**EXERCISE GOAL**: Where does the string "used" appear in the records? Copy every line that contains it.

---------- RECORDS FOR PROCESSING

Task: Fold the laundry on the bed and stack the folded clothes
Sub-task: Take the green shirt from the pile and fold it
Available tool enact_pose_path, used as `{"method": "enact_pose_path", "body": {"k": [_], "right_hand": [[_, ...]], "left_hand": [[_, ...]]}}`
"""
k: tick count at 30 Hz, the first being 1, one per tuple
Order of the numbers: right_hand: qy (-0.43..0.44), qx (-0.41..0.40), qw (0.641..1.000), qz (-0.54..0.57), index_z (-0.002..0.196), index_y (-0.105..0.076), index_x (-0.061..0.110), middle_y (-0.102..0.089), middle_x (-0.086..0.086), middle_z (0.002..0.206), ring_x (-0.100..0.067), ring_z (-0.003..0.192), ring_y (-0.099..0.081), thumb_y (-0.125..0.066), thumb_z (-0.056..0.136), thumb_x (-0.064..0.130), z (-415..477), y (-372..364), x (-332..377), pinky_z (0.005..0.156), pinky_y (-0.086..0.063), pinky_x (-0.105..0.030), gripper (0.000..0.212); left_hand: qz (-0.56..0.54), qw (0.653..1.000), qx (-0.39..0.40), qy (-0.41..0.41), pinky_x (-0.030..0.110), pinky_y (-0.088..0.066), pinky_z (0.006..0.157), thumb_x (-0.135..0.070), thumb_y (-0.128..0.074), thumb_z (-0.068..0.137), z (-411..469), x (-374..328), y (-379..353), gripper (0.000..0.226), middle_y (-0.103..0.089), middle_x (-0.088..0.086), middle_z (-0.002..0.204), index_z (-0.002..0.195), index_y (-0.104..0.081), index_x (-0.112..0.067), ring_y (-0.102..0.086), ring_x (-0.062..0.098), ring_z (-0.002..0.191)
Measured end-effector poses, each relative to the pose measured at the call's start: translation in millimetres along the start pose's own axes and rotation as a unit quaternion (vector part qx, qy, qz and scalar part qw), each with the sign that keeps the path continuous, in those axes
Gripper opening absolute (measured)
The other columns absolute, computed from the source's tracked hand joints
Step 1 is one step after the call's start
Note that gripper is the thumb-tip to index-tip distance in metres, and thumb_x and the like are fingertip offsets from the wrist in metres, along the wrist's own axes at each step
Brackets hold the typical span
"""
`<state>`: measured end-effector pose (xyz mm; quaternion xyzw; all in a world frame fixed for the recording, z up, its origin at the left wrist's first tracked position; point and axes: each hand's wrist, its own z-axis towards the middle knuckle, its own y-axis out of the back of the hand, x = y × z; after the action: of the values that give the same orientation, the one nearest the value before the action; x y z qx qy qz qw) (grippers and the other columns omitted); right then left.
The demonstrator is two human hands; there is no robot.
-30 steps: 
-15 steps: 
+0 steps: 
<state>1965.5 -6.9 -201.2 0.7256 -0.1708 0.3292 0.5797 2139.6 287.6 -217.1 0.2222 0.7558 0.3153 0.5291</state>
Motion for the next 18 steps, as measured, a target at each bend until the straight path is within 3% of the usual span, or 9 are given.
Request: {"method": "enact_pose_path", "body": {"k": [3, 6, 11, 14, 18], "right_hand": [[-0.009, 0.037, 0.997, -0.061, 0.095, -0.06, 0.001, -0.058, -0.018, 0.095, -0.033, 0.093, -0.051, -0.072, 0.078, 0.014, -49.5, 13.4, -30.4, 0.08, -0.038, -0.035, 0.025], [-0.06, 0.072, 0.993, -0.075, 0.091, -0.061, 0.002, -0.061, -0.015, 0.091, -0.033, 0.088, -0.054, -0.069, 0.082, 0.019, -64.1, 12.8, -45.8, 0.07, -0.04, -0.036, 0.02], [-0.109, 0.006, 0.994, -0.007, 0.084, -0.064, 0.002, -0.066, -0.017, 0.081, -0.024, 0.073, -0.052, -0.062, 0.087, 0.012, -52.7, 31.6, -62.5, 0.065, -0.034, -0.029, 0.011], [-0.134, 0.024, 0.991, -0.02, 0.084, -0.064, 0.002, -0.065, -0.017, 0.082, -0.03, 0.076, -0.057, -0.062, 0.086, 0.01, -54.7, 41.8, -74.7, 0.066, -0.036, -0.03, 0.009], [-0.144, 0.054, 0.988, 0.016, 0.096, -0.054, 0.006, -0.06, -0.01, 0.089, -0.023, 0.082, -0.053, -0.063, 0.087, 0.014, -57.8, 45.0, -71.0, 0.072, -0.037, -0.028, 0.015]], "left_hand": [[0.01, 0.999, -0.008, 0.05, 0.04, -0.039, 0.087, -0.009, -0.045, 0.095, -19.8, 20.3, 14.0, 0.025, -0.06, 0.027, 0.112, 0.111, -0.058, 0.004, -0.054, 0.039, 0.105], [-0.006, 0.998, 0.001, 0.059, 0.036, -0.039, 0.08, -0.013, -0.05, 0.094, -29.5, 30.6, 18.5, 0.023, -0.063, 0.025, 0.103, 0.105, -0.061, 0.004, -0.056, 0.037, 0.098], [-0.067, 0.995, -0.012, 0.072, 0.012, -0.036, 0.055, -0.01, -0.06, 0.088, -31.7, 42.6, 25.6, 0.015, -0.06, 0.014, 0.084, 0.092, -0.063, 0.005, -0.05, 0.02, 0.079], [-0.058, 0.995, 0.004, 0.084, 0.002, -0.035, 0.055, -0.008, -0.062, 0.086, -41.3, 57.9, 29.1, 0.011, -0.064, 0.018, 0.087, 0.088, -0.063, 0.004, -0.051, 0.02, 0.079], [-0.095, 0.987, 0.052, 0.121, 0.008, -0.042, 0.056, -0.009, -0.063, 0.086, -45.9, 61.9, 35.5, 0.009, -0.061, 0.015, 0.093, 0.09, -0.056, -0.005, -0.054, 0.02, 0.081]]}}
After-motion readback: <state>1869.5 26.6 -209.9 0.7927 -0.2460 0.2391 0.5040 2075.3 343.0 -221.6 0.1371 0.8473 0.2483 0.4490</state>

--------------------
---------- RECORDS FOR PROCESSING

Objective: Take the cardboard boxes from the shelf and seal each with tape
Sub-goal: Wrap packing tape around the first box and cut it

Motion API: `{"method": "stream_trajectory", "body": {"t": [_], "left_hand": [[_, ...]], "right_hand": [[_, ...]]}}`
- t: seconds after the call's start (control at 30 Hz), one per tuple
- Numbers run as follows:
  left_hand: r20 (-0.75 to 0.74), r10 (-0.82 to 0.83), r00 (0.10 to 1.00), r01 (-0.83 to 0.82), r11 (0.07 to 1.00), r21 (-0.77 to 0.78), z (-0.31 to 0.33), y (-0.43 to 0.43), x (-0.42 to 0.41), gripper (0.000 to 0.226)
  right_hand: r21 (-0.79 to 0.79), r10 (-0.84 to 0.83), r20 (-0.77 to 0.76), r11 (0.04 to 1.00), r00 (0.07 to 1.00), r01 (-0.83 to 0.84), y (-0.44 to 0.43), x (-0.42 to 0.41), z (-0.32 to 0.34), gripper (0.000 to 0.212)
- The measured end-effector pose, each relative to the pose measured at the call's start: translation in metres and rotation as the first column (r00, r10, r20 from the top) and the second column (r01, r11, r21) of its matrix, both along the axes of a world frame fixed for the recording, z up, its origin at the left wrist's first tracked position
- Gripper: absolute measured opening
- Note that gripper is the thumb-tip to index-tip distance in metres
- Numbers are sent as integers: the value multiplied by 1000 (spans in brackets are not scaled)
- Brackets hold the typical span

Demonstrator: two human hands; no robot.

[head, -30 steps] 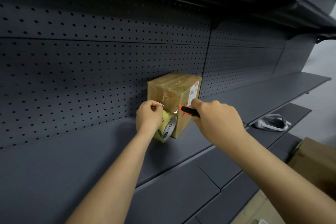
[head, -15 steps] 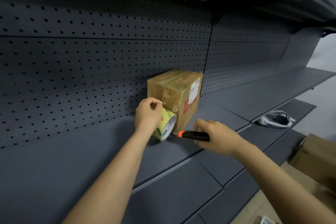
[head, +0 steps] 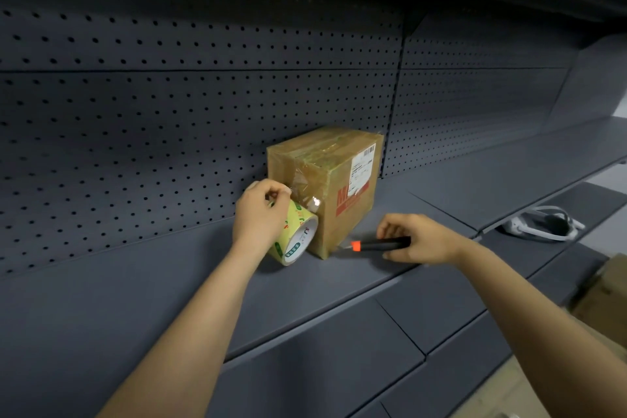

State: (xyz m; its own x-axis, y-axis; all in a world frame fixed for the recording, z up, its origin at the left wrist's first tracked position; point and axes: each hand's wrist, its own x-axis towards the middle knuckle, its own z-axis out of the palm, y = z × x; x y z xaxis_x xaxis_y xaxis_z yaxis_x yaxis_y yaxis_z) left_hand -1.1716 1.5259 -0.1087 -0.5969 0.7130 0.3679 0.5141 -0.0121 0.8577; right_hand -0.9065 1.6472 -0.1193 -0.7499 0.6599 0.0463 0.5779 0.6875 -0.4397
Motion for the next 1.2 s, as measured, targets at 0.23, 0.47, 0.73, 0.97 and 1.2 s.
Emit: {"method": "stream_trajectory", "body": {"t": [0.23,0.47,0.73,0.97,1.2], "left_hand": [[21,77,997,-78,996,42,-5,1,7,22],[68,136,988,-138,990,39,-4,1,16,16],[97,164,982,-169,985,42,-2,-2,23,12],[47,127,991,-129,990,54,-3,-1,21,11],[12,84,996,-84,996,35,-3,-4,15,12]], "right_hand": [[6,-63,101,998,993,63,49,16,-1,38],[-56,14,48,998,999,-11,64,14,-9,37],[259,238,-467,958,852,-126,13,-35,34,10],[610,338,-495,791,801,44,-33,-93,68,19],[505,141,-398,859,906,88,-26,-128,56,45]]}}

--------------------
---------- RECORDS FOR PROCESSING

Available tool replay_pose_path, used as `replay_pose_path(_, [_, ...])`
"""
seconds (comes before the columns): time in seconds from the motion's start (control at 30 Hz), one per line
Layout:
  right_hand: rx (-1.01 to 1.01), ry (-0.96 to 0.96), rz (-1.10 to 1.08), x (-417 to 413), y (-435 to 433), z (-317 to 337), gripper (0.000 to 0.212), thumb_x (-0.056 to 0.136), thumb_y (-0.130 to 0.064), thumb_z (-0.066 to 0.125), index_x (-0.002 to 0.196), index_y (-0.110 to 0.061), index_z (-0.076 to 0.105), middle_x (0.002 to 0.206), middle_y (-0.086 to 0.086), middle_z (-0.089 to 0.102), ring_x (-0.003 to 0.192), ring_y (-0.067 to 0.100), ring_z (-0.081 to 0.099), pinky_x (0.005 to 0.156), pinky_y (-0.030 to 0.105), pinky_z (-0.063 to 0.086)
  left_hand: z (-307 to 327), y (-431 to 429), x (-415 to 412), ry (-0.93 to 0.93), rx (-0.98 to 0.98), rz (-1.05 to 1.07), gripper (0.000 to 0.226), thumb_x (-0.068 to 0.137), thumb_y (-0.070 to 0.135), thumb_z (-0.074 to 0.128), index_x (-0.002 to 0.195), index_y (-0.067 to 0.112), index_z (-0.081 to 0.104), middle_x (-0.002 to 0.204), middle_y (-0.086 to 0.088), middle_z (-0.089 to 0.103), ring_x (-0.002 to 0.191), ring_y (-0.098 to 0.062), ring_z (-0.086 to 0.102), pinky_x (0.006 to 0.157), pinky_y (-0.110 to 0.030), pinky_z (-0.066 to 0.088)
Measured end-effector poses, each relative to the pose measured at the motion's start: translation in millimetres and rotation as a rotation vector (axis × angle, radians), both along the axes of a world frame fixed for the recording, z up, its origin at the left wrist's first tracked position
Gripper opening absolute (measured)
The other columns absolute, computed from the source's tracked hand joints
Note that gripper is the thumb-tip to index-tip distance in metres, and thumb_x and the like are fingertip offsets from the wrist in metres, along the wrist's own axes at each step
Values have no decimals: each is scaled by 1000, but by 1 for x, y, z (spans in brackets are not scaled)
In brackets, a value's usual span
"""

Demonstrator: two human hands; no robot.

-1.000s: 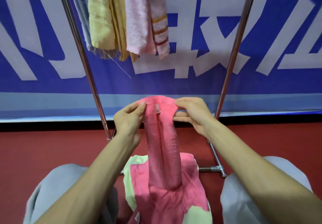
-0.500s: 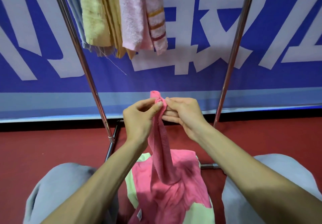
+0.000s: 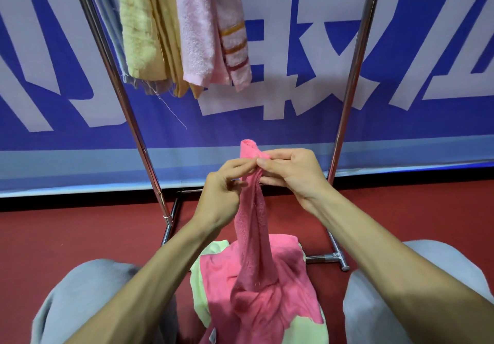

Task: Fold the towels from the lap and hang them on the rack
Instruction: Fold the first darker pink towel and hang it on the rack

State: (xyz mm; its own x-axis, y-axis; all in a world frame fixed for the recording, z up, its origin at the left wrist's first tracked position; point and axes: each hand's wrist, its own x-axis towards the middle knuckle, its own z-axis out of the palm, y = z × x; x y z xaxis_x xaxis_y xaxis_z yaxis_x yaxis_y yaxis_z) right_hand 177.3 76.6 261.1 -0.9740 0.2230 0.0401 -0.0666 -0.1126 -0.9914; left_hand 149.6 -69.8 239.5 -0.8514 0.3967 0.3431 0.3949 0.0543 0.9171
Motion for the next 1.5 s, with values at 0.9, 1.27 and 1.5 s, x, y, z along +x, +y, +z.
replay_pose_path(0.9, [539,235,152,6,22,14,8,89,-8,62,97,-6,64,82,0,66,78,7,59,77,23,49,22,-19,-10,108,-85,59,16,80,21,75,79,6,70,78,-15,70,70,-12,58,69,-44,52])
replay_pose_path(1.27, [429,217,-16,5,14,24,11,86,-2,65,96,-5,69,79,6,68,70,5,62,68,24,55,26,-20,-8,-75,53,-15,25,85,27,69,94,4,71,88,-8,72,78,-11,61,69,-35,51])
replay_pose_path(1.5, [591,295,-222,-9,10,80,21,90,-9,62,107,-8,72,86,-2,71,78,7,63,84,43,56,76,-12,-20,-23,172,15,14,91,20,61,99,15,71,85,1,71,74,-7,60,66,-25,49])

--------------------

**OUTPUT BELOW**:
Available tool enact_pose_path, used as `{"method": "enact_pose_path", "body": {"k": [_], "right_hand": [[_, ...]], "left_hand": [[_, ...]]}}`
Available tool replay_pose_path, used as `replay_pose_path(_, [_, ...])`

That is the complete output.